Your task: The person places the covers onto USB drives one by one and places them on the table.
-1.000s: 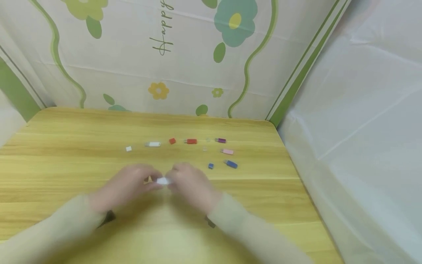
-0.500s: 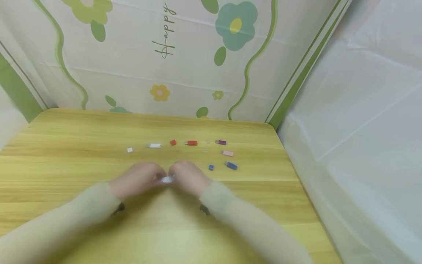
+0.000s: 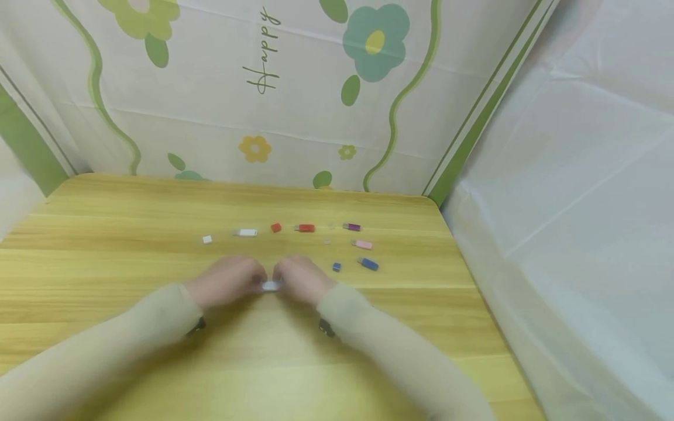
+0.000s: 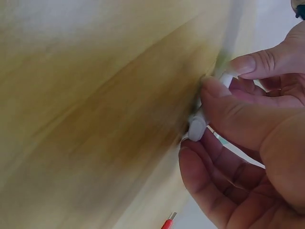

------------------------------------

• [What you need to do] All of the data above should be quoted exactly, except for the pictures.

• [Response to this exercise]
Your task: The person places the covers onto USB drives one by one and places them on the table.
-1.000s: 
-0.500s: 
+0.000s: 
+0.000s: 

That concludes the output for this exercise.